• [Task requirements] Although pictures appear in the records, the copy must leave them out and match everything else exactly.

• [Given records]
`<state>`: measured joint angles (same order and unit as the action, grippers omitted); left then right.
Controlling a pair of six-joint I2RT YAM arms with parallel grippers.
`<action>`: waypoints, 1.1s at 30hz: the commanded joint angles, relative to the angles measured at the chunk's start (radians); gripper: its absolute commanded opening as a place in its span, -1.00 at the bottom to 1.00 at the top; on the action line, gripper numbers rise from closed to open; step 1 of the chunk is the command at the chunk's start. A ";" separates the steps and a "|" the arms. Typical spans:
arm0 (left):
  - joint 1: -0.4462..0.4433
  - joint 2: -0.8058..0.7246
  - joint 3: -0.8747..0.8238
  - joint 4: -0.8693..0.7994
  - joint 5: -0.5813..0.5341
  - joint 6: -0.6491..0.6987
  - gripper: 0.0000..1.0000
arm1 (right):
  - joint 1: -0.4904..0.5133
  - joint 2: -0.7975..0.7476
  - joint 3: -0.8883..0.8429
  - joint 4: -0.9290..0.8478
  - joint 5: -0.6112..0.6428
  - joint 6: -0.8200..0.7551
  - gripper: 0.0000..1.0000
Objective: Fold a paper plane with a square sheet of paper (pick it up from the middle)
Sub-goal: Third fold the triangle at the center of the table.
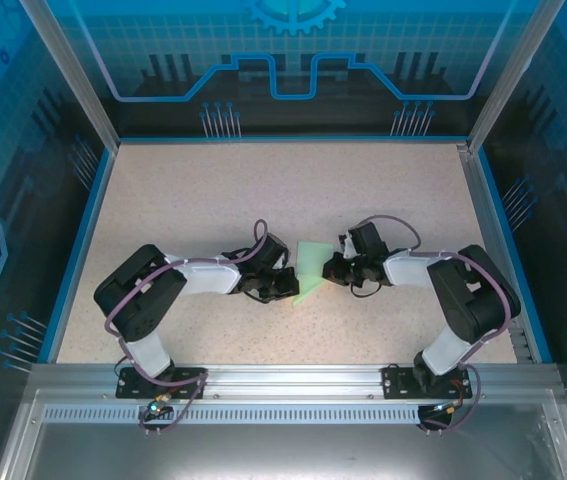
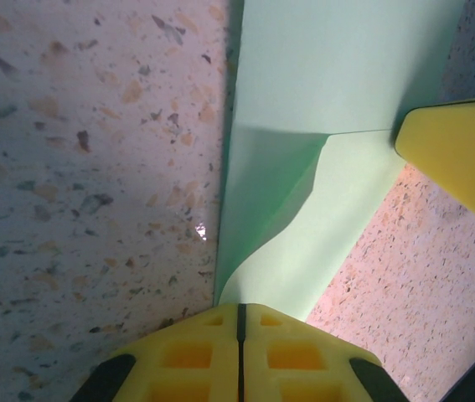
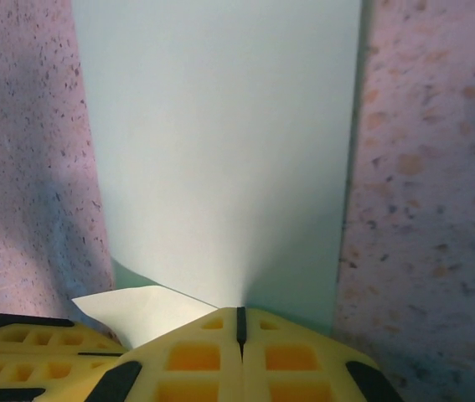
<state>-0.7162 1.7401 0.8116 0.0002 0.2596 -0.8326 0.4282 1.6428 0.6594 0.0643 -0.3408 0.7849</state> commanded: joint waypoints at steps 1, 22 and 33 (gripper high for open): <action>-0.006 0.018 0.004 -0.115 -0.039 0.011 -0.83 | -0.026 -0.040 0.018 -0.067 0.049 -0.041 -1.00; -0.016 0.018 0.040 -0.139 -0.036 0.017 -0.82 | 0.125 -0.047 -0.016 0.051 -0.050 0.052 -1.00; -0.021 -0.036 0.058 -0.123 -0.017 0.039 -0.77 | 0.140 0.056 0.005 0.021 -0.029 0.077 -1.00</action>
<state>-0.7250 1.7386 0.8467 -0.0784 0.2417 -0.8280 0.5568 1.6623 0.6563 0.0925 -0.3798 0.8421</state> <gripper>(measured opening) 0.105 0.040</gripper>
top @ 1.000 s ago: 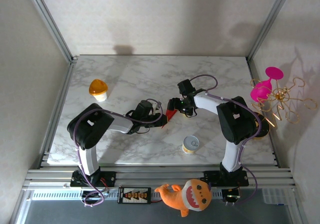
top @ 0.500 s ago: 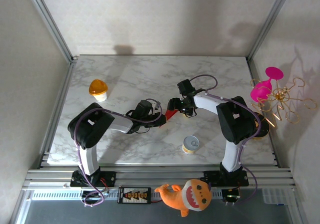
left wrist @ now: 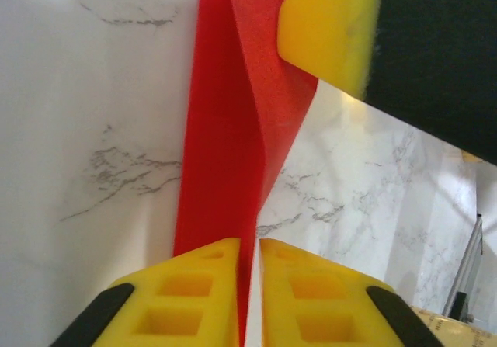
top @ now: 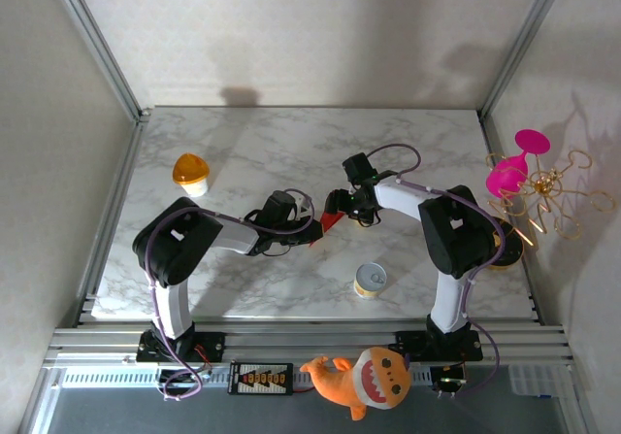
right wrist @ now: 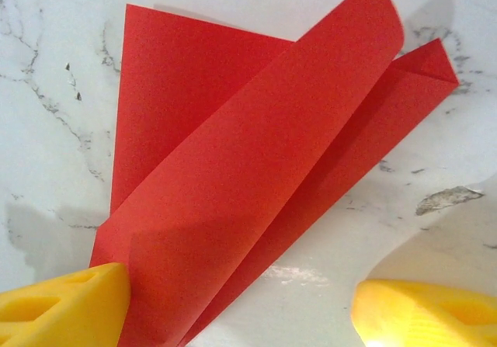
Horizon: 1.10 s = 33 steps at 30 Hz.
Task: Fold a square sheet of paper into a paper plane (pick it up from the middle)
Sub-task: Fold the wing for the fifth time at the center of the table.
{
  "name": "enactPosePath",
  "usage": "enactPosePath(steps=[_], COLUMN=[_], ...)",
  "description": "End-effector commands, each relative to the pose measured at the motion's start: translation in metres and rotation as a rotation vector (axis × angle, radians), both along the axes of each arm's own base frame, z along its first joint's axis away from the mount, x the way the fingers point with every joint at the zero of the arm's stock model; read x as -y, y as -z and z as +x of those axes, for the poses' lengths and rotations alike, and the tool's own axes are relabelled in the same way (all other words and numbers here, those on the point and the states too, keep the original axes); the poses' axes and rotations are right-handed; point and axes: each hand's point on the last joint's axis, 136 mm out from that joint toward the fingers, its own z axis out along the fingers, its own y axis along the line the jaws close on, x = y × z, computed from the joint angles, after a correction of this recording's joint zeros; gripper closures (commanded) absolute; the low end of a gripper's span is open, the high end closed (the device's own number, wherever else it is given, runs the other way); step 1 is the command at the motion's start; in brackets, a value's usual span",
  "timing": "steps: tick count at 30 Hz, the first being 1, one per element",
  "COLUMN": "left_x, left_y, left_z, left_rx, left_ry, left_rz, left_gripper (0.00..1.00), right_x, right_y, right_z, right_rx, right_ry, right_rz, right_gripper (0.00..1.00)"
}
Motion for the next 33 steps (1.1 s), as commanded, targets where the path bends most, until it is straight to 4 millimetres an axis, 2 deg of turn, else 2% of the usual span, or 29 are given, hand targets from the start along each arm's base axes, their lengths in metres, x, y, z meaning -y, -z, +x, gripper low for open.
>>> enactPosePath(steps=[1,7,15,25,33], left_x=[-0.004,-0.010,-0.014,-0.008,-0.009], left_y=[0.012,-0.003,-0.014,-0.002,0.002], left_z=[-0.013,-0.012,-0.007,-0.003,0.000], left_rx=[-0.047,0.010,0.100,0.184,0.228], left_ry=[0.025,0.022,0.020,0.079,0.101], left_rz=[0.047,0.058,0.128,0.300,0.353], left_gripper=[0.82,0.75,0.73,0.68,0.70], right_x=[0.041,0.041,0.041,0.040,0.040], right_y=[0.086,0.088,0.089,0.091,0.092], right_z=[-0.028,-0.029,-0.029,-0.029,-0.030], right_rx=[-0.141,-0.145,-0.149,-0.153,-0.158], right_ry=[0.033,0.031,0.029,0.025,0.023], right_rz=[-0.189,-0.193,-0.195,-0.195,-0.193], right_gripper=[0.19,0.19,0.20,0.20,0.20])
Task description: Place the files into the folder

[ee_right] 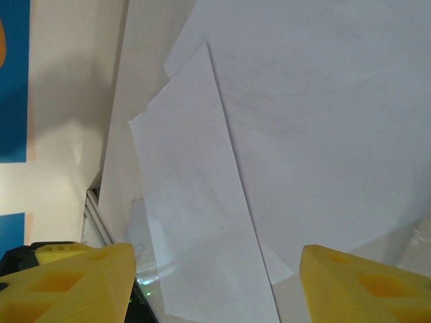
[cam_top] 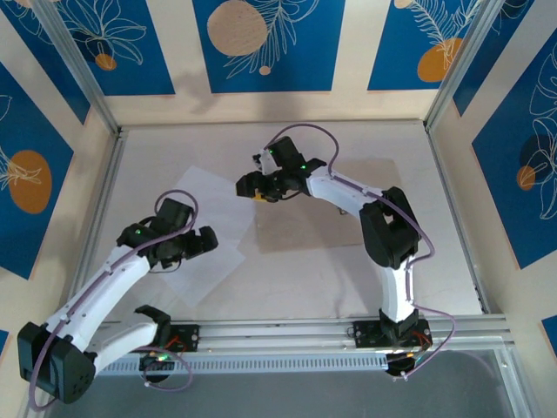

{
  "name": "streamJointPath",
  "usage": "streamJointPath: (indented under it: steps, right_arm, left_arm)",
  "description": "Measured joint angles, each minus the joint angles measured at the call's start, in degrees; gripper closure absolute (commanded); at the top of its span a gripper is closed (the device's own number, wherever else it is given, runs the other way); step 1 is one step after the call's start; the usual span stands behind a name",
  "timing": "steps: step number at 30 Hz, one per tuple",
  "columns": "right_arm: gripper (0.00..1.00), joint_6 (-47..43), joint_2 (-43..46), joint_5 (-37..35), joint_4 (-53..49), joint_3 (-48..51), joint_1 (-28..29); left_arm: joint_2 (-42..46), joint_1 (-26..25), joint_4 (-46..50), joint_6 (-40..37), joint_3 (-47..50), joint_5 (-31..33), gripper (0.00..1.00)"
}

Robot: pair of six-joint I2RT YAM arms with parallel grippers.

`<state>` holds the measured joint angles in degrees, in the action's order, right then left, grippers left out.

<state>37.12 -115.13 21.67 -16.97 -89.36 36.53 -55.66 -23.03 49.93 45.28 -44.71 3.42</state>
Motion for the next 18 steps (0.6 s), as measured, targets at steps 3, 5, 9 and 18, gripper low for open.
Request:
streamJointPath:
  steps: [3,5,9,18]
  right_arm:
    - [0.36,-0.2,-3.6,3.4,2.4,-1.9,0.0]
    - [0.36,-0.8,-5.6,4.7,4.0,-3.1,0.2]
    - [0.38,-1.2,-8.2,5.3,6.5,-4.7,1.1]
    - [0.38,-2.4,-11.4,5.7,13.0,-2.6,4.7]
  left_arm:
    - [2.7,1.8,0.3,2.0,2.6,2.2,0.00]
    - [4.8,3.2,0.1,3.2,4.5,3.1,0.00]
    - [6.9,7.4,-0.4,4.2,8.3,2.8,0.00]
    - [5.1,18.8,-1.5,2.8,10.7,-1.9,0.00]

• [Exercise output]
`<state>`: measured joint angles (same order and unit as the action, grippers omitted); left then right.
Controlling a pair of six-joint I2RT YAM arms with parallel grippers.
`<action>`: waypoints, 1.1s at 30hz: the commanded joint angles, relative to the angles measured at the chunk's start (radians); gripper: its absolute commanded opening as a place in its span, -1.00 at the bottom to 1.00 at the top; on the action line, gripper numbers rise from closed to open; step 1 of the chunk is the command at the chunk's start. A ";" separates the steps and a "|" the arms. Typical spans:
arm0 (left):
  - joint 1: -0.4462..0.4433
  - joint 2: -0.8058..0.7246
  - joint 3: -0.8747..0.8238
  - joint 4: -0.8693..0.7994
  - joint 5: -0.5813..0.5341
  - joint 6: -0.6491..0.6987
  - gripper: 0.0000..1.0000
arm1 (right):
  - joint 1: -0.4904..0.5133
  - joint 2: -0.7975..0.7476
  - joint 3: -0.8883..0.8429
  - joint 4: -0.9290..0.8478
  - joint 5: -0.6112..0.6428
  - joint 6: -0.8200..0.7551
  - gripper: 0.0000..1.0000
Objective: Fold a paper plane with a square sheet of paper (pick it up from the middle)
Sub-goal: Third fold the triangle at the center of the table.
<state>-0.7162 1.7401 0.8116 0.0002 0.2596 -0.8326 0.4282 1.6428 0.6594 0.0643 -0.3408 0.7849</state> commanded: joint waypoints at steps 1, 22 and 33 (gripper high for open): <action>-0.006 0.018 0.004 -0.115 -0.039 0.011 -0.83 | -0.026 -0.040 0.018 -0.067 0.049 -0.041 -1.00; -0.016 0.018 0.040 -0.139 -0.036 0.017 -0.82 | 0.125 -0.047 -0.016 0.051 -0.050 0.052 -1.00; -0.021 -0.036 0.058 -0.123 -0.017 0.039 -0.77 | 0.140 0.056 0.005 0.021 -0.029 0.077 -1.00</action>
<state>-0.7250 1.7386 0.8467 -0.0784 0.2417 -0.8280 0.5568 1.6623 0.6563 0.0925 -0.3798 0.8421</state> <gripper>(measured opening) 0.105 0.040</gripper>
top @ 1.000 s ago: 
top @ 0.500 s ago: 
left wrist @ now: 
top @ now: 
right wrist @ now: 
Horizon: 1.10 s = 33 steps at 30 Hz.
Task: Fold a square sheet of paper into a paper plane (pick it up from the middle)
Sub-task: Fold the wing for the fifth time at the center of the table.
{
  "name": "enactPosePath",
  "usage": "enactPosePath(steps=[_], COLUMN=[_], ...)",
  "description": "End-effector commands, each relative to the pose measured at the motion's start: translation in metres and rotation as a rotation vector (axis × angle, radians), both along the axes of each arm's own base frame, z along its first joint's axis away from the mount, x the way the fingers point with every joint at the zero of the arm's stock model; read x as -y, y as -z and z as +x of those axes, for the poses' lengths and rotations alike, and the tool's own axes are relabelled in the same way (all other words and numbers here, those on the point and the states too, keep the original axes); the poses' axes and rotations are right-handed; point and axes: each hand's point on the last joint's axis, 136 mm out from that joint toward the fingers, its own z axis out along the fingers, its own y axis along the line the jaws close on, x = y × z, computed from the joint angles, after a correction of this recording's joint zeros; gripper closures (commanded) absolute; the low end of a gripper's span is open, the high end closed (the device's own number, wherever else it is given, runs the other way); step 1 is the command at the motion's start; in brackets, a value's usual span",
  "timing": "steps: tick count at 30 Hz, the first being 1, one per element",
  "COLUMN": "left_x, left_y, left_z, left_rx, left_ry, left_rz, left_gripper (0.00..1.00), right_x, right_y, right_z, right_rx, right_ry, right_rz, right_gripper (0.00..1.00)"
}
Motion for the next 33 steps (1.1 s), as commanded, targets where the path bends most, until it is straight to 4 millimetres an axis, 2 deg of turn, else 2% of the usual span, or 29 are given, hand targets from the start along each arm's base axes, their lengths in metres, x, y, z meaning -y, -z, +x, gripper low for open.
>>> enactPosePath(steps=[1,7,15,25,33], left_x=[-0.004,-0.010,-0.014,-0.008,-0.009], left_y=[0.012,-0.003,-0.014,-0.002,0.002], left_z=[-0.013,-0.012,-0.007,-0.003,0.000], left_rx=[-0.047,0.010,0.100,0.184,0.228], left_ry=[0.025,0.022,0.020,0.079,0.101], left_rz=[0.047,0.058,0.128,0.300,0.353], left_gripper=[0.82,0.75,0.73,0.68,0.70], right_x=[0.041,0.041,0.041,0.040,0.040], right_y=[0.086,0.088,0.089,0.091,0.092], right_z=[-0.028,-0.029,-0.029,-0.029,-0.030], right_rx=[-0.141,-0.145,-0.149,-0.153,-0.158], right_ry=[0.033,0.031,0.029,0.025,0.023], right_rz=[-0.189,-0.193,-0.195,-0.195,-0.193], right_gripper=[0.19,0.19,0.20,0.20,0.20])
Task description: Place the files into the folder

[ee_right] 
[cam_top] 

{
  "name": "streamJointPath",
  "usage": "streamJointPath: (indented under it: steps, right_arm, left_arm)",
  "description": "Measured joint angles, each minus the joint angles measured at the call's start, in degrees; gripper closure absolute (commanded); at the top of its span a gripper is closed (the device's own number, wherever else it is given, runs the other way); step 1 is one step after the call's start; the usual span stands behind a name",
  "timing": "steps: step number at 30 Hz, one per tuple",
  "columns": "right_arm: gripper (0.00..1.00), joint_6 (-47..43), joint_2 (-43..46), joint_5 (-37..35), joint_4 (-53..49), joint_3 (-48..51), joint_1 (-28..29); left_arm: joint_2 (-42..46), joint_1 (-26..25), joint_4 (-46..50), joint_6 (-40..37), joint_3 (-47..50), joint_5 (-31..33), gripper (0.00..1.00)"
}

Robot: pair of six-joint I2RT YAM arms with parallel grippers.

`<state>` holds the measured joint angles in degrees, in the action's order, right then left, grippers left out.

<state>37.12 -115.13 21.67 -16.97 -89.36 36.53 -55.66 -23.03 49.93 45.28 -44.71 3.42</state>
Motion for the next 18 steps (0.6 s), as measured, targets at steps 3, 5, 9 and 18, gripper low for open.
Request:
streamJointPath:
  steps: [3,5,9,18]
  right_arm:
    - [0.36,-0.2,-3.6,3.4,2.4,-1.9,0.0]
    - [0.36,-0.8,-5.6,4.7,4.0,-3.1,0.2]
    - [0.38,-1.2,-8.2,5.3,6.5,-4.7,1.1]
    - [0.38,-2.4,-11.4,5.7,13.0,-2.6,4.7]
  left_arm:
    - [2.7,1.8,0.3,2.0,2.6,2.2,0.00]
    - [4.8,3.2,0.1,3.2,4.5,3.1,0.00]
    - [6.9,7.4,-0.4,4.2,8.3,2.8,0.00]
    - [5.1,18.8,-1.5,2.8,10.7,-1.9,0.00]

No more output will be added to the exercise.